Work request
Please restate the data word for word.

━━ Collected material ━━

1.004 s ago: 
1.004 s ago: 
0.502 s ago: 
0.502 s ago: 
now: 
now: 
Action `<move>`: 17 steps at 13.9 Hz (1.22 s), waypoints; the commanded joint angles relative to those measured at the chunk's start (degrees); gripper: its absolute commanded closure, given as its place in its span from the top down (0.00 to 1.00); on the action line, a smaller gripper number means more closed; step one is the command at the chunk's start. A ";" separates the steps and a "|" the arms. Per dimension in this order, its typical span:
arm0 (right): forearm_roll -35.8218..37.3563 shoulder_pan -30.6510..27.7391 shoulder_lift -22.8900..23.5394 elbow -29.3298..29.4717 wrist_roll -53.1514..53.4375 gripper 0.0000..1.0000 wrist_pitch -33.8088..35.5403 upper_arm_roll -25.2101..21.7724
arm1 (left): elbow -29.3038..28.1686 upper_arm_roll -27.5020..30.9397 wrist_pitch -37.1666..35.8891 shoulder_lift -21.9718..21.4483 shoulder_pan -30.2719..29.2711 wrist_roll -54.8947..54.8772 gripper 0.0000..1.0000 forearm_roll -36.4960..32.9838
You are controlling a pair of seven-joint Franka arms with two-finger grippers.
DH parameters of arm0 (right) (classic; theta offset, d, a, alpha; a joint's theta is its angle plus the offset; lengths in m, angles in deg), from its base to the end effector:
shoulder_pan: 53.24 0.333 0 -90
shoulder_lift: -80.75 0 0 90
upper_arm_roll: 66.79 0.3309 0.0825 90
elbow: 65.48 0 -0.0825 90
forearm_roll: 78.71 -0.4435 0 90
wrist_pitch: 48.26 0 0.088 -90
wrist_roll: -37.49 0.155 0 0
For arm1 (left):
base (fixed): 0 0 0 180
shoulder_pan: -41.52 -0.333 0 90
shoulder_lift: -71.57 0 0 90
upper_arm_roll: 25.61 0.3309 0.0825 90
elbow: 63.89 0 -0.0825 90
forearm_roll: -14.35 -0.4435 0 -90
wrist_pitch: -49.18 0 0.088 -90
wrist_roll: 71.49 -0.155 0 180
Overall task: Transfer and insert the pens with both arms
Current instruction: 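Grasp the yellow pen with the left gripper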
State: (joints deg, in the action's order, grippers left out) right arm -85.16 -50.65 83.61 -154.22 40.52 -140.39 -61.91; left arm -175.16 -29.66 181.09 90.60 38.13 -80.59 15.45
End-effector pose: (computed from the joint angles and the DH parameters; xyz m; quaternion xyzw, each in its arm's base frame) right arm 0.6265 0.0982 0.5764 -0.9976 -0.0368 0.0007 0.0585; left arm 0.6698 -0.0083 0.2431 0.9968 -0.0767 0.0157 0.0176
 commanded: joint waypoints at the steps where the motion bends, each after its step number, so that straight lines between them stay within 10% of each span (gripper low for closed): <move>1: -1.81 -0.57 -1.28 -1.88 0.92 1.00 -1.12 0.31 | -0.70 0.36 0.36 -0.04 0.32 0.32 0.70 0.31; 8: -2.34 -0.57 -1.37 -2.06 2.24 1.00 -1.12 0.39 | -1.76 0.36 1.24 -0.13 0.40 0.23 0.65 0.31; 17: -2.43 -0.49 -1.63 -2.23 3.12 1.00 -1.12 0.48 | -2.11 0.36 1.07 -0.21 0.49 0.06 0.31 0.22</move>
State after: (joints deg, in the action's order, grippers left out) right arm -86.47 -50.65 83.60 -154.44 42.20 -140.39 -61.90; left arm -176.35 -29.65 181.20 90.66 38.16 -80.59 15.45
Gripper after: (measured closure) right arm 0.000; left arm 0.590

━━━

Response below
1.004 s ago: 
1.004 s ago: 
0.502 s ago: 
0.502 s ago: 
now: 
now: 
Action `<move>`: 17 steps at 13.9 Hz (1.22 s), waypoints; the commanded joint angles relative to those measured at the chunk's start (degrees); gripper: its absolute commanded closure, given as its place in its span from the top down (0.00 to 1.00); on the action line, a smaller gripper number means more closed; step one is the command at the chunk's start. A ";" separates the steps and a "|" the arms. Per dimension in this order, its typical span:
arm0 (right): forearm_roll -35.8218..37.3563 shoulder_pan -30.6510..27.7391 shoulder_lift -22.8900..23.5394 elbow -29.3298..29.4717 wrist_roll -53.1514..53.4375 gripper 0.0000..1.0000 wrist_pitch -33.8088..35.5403 upper_arm_roll -25.2101..21.7724
arm1 (left): elbow -29.3038..28.1686 upper_arm_roll -27.5020..30.9397 wrist_pitch -37.1666..35.8891 shoulder_lift -21.9718..21.4483 shoulder_pan -30.2719..29.2711 wrist_roll -54.8947..54.8772 gripper 0.0000..1.0000 forearm_roll -36.4960..32.9838
You are controlling a pair of seven-joint Franka arms with two-finger grippers.
DH parameters of arm0 (right) (classic; theta offset, d, a, alpha; a joint's theta is its angle plus the offset; lengths in m, angles in deg), from its base to the end effector:
shoulder_pan: 53.24 0.333 0 -90
shoulder_lift: -80.75 0 0 90
upper_arm_roll: 66.79 0.3309 0.0825 90
elbow: 65.48 0 -0.0825 90
forearm_roll: 78.71 -0.4435 0 90
wrist_pitch: 48.26 0 0.088 -90
wrist_roll: -37.49 0.155 0 0
For arm1 (left):
base (fixed): 0 0 0 180
shoulder_pan: -41.52 -0.333 0 90
shoulder_lift: -71.57 0 0 90
upper_arm_roll: 25.61 0.3309 0.0825 90
elbow: 63.89 0 -0.0825 90
forearm_roll: -14.35 -0.4435 0 -90
wrist_pitch: -49.18 0 0.088 -90
wrist_roll: 71.49 -0.155 0 180
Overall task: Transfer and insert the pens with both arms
Current instruction: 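Grasp the yellow pen with the left gripper
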State: (joints deg, in the action's order, grippers left out) right arm -85.16 -50.65 83.61 -154.22 40.52 -140.39 -61.91; left arm -175.16 -29.66 181.09 90.60 38.13 -80.59 15.45
End-effector pose: (computed from the joint angles and the DH parameters; xyz m; quaternion xyzw, each in its arm's base frame) right arm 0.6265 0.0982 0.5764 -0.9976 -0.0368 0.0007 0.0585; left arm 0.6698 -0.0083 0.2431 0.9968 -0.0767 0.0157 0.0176
 commanded: joint waypoints at the steps where the motion bends, each after its step number, so that straight lines between them stay within 10% of each span (gripper low for closed): <move>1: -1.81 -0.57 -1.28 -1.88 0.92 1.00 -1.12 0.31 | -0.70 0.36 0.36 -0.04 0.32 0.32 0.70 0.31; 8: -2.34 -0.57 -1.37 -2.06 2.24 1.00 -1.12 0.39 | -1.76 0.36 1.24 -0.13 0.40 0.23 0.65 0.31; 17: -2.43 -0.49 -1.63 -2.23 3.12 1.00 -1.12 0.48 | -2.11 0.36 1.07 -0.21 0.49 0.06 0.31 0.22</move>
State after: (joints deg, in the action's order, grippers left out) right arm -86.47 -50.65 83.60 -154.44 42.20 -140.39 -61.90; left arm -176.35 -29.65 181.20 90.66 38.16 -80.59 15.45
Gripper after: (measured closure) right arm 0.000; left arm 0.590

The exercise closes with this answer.